ASSIGNMENT: Where an image appears in the data, omit it and reproduce the rest exactly.
_____
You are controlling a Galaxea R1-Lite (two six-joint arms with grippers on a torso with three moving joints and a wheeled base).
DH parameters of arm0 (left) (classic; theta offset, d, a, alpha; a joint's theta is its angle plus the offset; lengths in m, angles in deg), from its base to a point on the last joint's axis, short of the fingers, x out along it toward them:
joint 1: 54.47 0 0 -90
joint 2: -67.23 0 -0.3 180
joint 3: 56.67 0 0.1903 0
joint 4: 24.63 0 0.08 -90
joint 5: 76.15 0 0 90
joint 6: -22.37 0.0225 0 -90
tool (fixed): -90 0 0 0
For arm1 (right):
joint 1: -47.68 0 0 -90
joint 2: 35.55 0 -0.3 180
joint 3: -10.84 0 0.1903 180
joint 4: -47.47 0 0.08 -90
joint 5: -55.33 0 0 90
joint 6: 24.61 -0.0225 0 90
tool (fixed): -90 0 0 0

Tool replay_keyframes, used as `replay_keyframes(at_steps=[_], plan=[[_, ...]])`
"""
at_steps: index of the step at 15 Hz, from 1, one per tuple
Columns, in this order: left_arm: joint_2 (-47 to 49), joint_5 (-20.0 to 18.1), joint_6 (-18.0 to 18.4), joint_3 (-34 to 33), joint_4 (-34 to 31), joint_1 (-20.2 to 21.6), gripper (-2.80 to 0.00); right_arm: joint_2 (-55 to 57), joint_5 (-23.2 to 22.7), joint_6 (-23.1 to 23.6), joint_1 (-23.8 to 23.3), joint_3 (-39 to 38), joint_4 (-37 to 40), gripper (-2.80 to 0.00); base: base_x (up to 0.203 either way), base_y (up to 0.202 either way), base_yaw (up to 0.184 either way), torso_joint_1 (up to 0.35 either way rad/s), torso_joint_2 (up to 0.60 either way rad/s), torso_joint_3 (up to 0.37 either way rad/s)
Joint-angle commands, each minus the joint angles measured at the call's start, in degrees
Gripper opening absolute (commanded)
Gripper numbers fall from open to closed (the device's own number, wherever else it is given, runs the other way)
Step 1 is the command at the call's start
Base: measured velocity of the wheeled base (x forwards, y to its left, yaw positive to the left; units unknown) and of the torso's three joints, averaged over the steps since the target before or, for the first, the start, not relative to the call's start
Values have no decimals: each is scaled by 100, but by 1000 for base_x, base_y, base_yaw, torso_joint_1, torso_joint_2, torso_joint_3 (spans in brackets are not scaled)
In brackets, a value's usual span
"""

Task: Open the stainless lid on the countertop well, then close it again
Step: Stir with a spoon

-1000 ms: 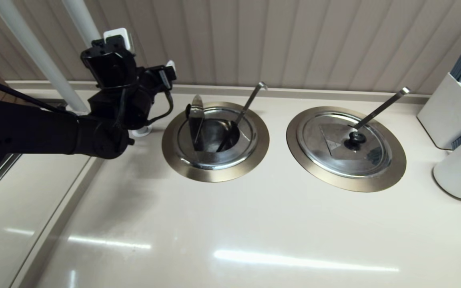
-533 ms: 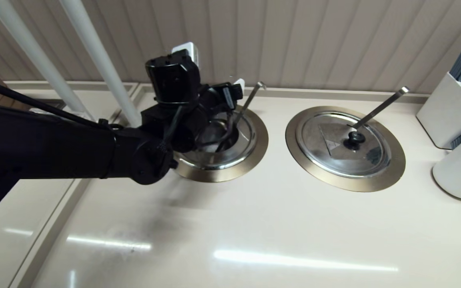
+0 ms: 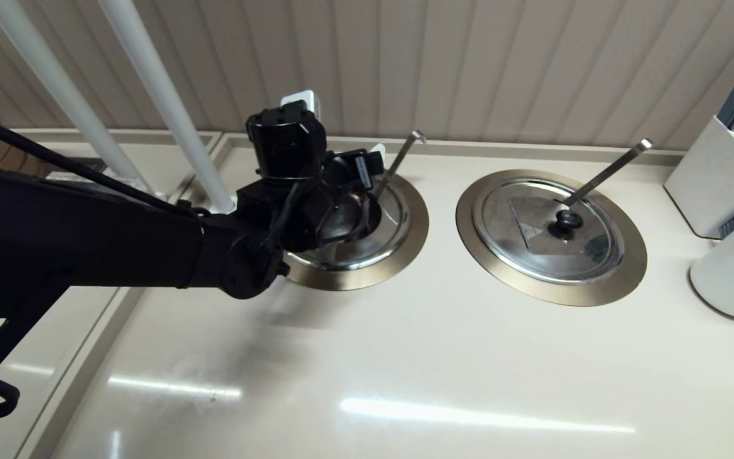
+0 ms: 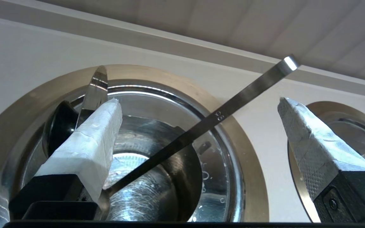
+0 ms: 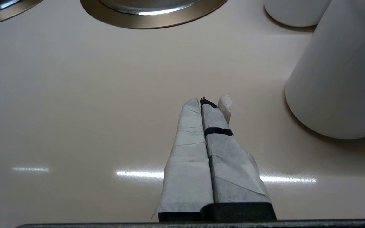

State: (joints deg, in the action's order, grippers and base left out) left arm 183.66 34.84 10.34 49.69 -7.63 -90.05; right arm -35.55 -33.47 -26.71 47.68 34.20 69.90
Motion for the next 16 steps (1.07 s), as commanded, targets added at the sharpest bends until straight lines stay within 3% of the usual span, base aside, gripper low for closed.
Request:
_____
WRITTEN SOLUTION:
You are controlling a Galaxea R1-Lite (two six-joint arms with grippers on a torso with three moving joints and a wheeled base).
DH parameters of arm0 (left) (classic; theta offset, d, a, alpha; a joint's theta is its angle plus the offset; lengths in m, angles in deg), from its base to a point on the last joint's axis, short of the fingers, x out along it toward them:
joint 1: 54.47 0 0 -90
joint 2: -67.23 0 -0.3 180
joint 3: 56.67 0 0.1903 0
joint 4: 24.63 0 0.08 -90
joint 5: 76.15 0 0 90
joint 6: -22.37 0.0225 0 -90
tool (fixed): -90 0 0 0
For arm1 (right):
joint 1: -47.68 0 0 -90
joint 2: 35.55 0 -0.3 180
joint 3: -10.84 0 0.1903 180
joint 4: -47.47 0 0.08 -90
joint 5: -55.33 0 0 90
joint 6: 24.61 -0.0225 0 90
tool (fixed): -90 0 0 0

Tool replay_keyframes, used as `replay_keyframes(at_steps=[_], plan=[[_, ...]])`
"""
at_steps: index of the step at 15 Hz, from 1, one per tuple
Columns, in this order: left_arm: joint_2 (-47 to 49), joint_5 (-20.0 to 18.1), joint_6 (-18.0 to 18.4), joint_3 (-34 to 33), joint_4 (-34 to 31), joint_1 (-20.2 to 21.6), gripper (-2.80 to 0.00); right_arm: joint_2 (-55 to 57), joint_5 (-23.2 to 22.7), joint_6 (-23.1 to 23.6), joint_1 (-23.8 to 23.3), joint_3 (-39 to 38), joint_4 (-37 to 40), gripper (-2.80 to 0.00); base: base_x (up to 0.203 either way), base_y (up to 0.202 either way), base_yaw (up to 0.184 either way), torso_joint_1 (up to 0.35 either way rad/s), torso_joint_2 (up to 0.60 either way rad/s), torso_joint_3 (up to 0.37 either way rad/s)
Joint-angle commands, each minus the joint angles measured at the call's start, in degrees
Gripper opening absolute (commanded)
Gripper numbers fall from open to closed (the device's own number, wherever else it is given, runs the other way)
Step 1 is the command at the call's start
Base: measured velocity of the wheeled base (x forwards, y to its left, yaw positive to the left; units unknown) and of the torso's three joints, averaged over the steps since the target before or, for the first, the start, not relative to the call's start
Values have no decimals: each is scaled by 100, but by 1000 for base_x, base_y, base_yaw, torso_joint_1, torso_joint_2, torso_joint_3 (spans in brackets are not scaled)
In brackets, a value's usual span
"""

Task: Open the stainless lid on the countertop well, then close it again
Step: Stir with a spoon

-1000 ms: 
-533 ms: 
+0 ms: 
+0 ms: 
+0 ms: 

State: (joints deg, in the action's order, grippers and base left out) left arm 183.66 34.84 10.34 49.69 -7.63 -90.05; right arm -35.55 -33.47 -26.71 47.68 34.20 69.90
Motion for the next 16 steps (1.07 s), as commanded, targets added at the sharpest bends until straight lines stay within 3% of the usual span, base aside, gripper low for closed.
Request:

The exercise asks for nothing further.